**WHAT THIS TASK INVOLVES**. For each line in the records that contains "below", make a copy.

○ ○ ○ ○ ○ ○ ○

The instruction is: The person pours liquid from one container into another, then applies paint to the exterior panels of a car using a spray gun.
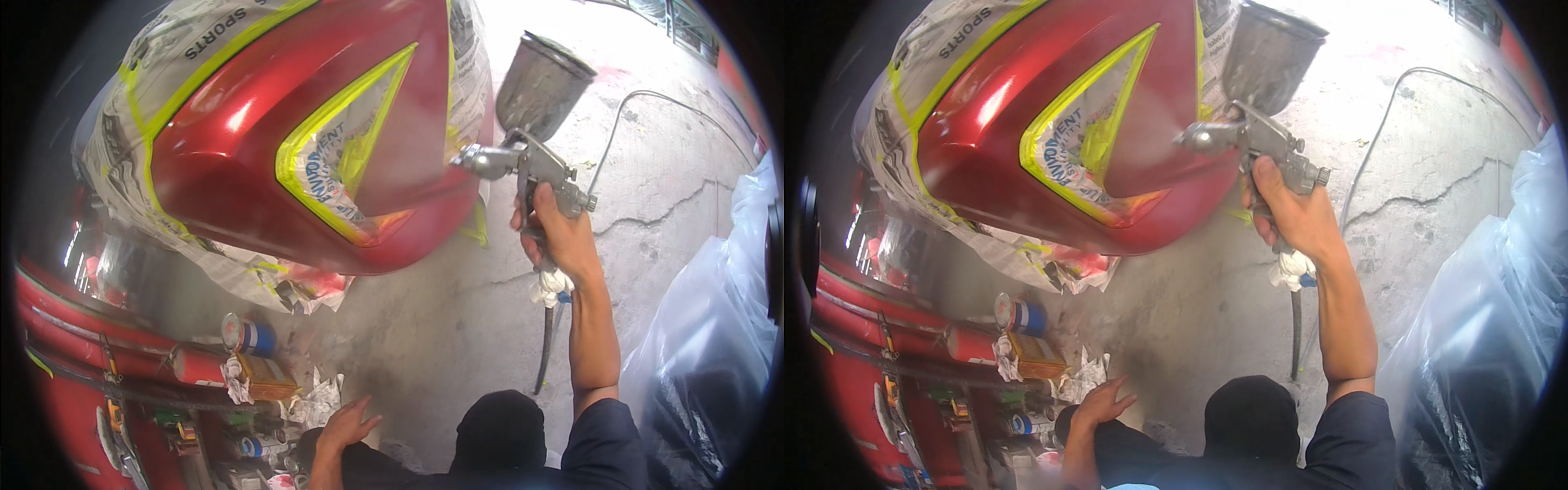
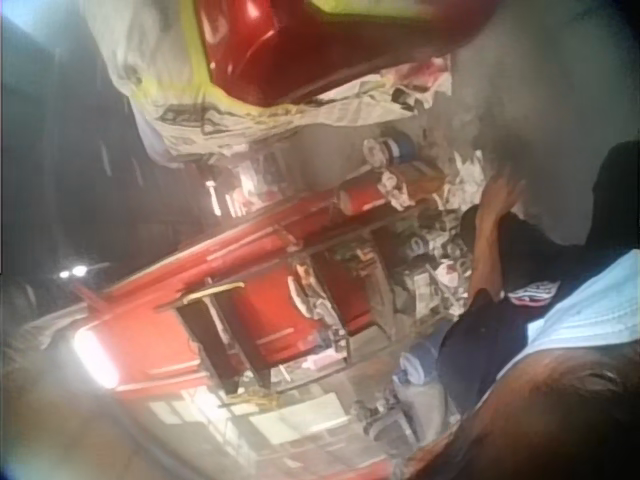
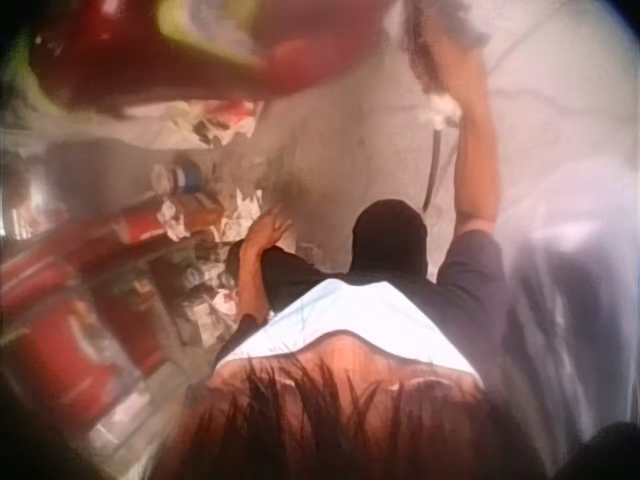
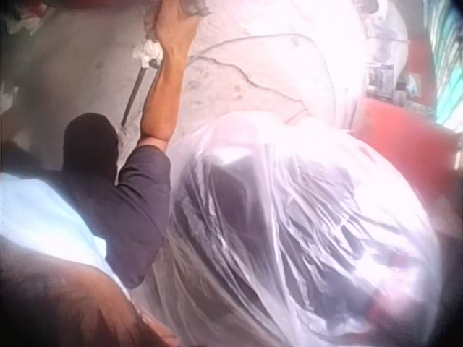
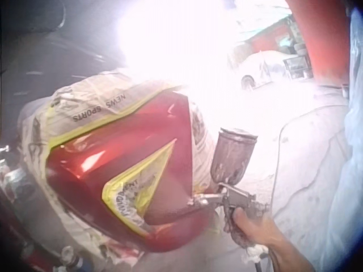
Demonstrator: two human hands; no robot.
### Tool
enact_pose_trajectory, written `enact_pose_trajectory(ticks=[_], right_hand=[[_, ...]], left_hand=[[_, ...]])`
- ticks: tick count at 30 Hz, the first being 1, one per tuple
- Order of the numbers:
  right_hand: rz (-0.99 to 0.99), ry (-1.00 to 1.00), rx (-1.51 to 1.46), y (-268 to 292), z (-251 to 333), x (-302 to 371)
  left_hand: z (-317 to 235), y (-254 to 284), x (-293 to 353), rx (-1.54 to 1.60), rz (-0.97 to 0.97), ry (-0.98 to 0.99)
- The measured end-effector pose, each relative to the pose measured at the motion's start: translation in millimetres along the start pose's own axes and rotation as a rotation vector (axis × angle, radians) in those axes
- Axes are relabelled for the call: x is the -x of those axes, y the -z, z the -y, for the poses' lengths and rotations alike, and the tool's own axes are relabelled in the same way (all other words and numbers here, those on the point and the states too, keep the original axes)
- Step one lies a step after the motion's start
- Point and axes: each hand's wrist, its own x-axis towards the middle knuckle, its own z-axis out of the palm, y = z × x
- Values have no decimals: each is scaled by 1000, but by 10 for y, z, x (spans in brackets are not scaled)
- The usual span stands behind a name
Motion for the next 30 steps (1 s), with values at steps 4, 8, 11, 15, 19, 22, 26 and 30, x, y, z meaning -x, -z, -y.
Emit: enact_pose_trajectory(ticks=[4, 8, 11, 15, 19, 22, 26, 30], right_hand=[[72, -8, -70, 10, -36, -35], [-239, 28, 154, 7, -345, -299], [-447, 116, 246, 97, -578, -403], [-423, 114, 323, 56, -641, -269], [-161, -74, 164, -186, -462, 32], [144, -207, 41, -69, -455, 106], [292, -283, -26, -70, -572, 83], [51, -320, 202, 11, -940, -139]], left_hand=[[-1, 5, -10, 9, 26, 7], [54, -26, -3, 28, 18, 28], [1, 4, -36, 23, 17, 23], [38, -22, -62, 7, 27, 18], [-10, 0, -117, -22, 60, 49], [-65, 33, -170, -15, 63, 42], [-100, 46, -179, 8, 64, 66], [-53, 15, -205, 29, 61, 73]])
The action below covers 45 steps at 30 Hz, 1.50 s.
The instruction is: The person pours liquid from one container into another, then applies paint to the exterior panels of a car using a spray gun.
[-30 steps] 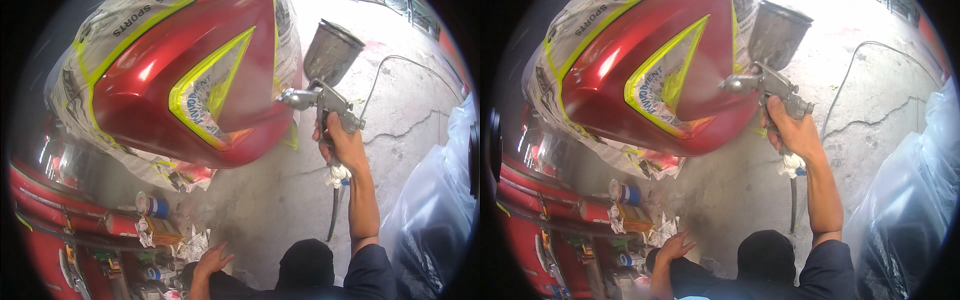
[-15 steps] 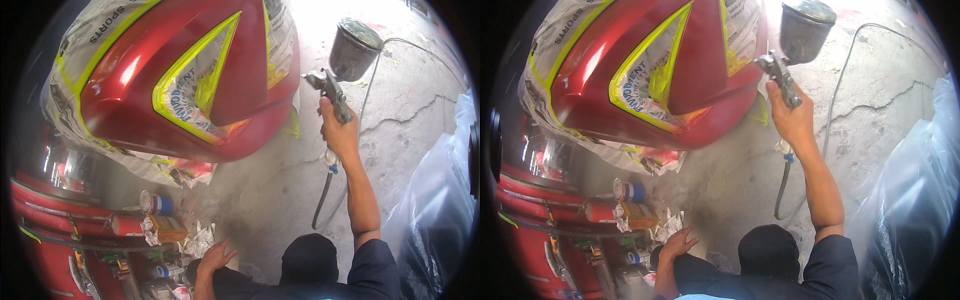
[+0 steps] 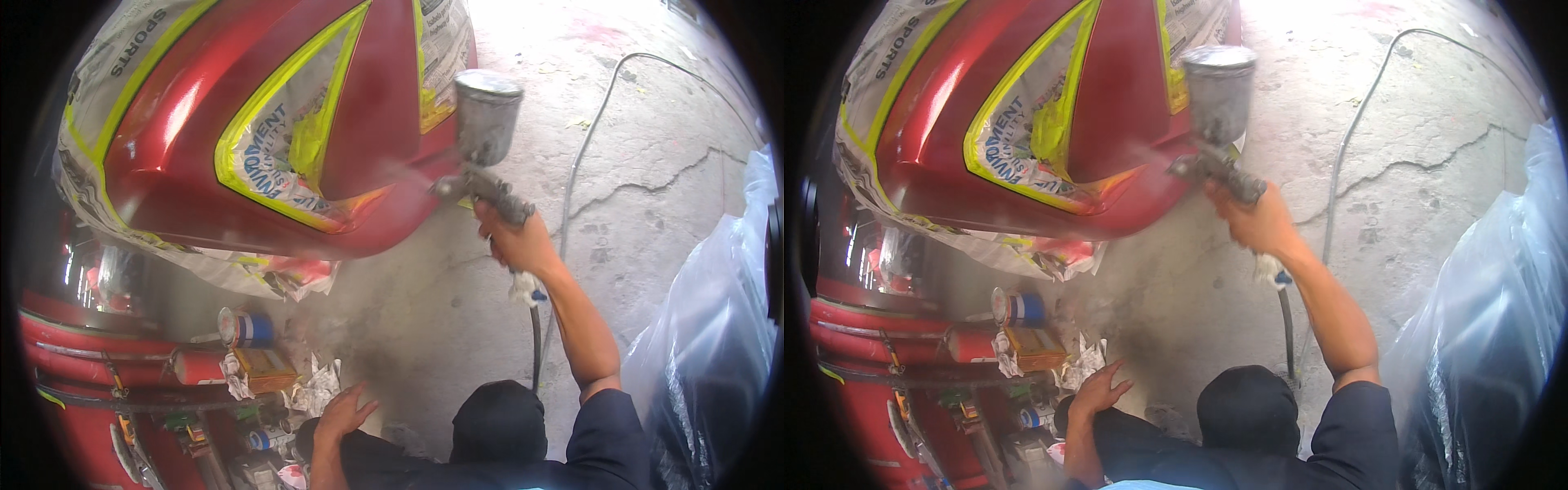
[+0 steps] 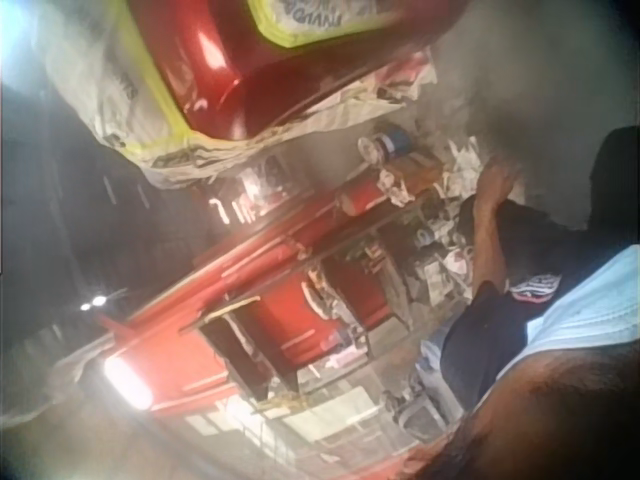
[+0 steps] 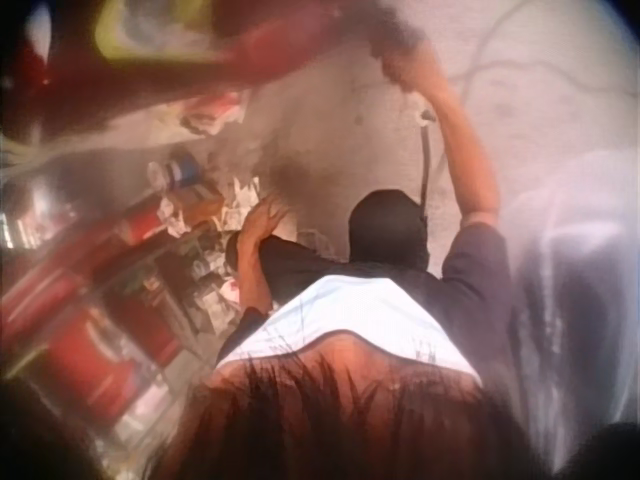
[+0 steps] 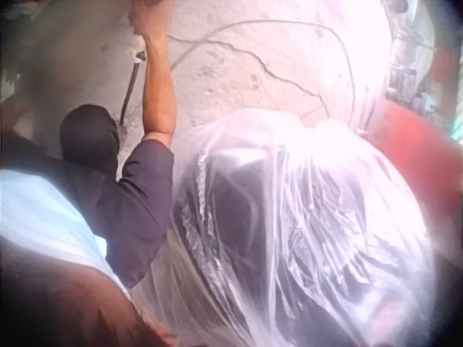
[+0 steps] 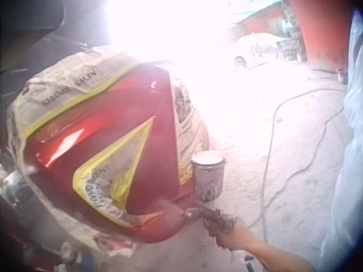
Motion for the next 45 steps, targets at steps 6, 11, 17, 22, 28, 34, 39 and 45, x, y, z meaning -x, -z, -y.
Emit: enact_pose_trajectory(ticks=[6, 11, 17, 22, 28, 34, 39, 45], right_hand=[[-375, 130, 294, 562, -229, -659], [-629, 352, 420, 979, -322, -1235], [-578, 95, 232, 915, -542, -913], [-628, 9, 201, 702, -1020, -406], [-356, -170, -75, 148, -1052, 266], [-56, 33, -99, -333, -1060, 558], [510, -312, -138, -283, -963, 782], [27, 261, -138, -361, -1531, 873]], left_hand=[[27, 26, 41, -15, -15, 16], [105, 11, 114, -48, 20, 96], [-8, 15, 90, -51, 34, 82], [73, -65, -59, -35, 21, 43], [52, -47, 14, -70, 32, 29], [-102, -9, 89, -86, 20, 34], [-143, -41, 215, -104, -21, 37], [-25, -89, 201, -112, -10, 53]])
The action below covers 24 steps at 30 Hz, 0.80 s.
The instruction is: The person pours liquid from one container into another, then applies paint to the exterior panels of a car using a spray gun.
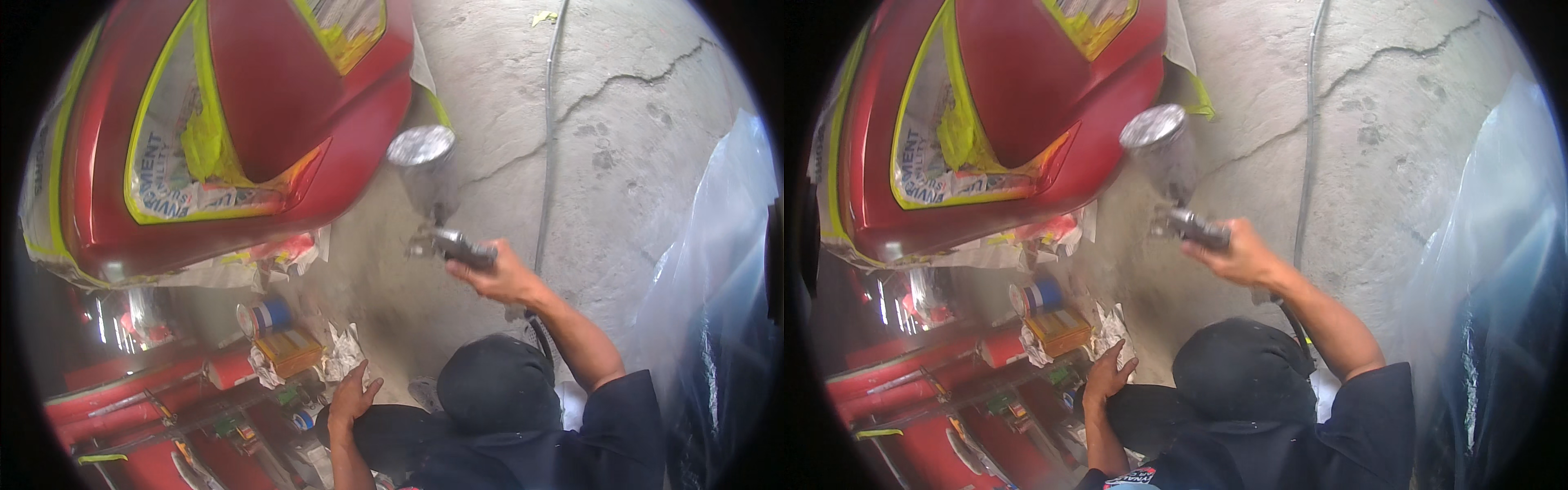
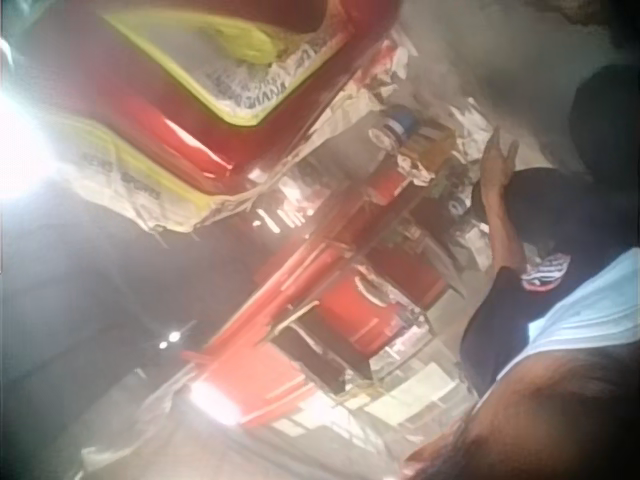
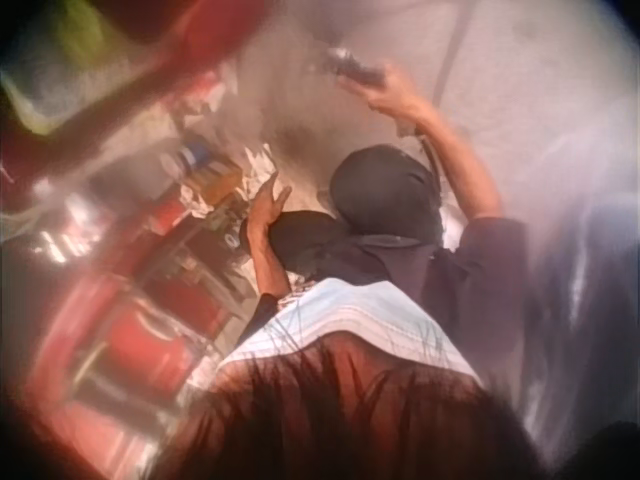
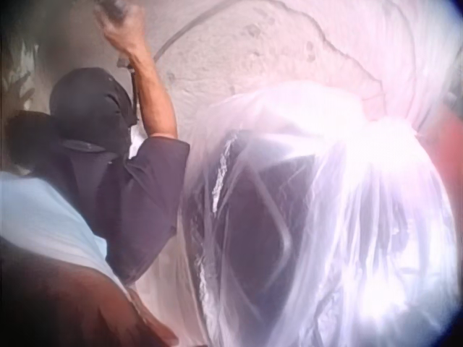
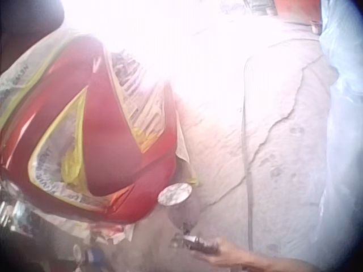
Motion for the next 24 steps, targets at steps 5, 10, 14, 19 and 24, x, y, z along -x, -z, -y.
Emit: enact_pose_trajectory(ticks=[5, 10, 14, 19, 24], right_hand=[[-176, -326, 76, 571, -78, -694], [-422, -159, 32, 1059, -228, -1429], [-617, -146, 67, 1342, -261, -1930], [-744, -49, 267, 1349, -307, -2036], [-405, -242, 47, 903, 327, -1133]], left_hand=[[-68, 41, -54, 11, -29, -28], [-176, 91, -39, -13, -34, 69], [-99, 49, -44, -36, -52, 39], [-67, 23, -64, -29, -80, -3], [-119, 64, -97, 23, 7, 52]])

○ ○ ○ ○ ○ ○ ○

**OUTPUT OF THE TASK**.
The action below covers 45 steps at 30 Hz, 1.50 s.
The action below covers 24 steps at 30 Hz, 0.80 s.

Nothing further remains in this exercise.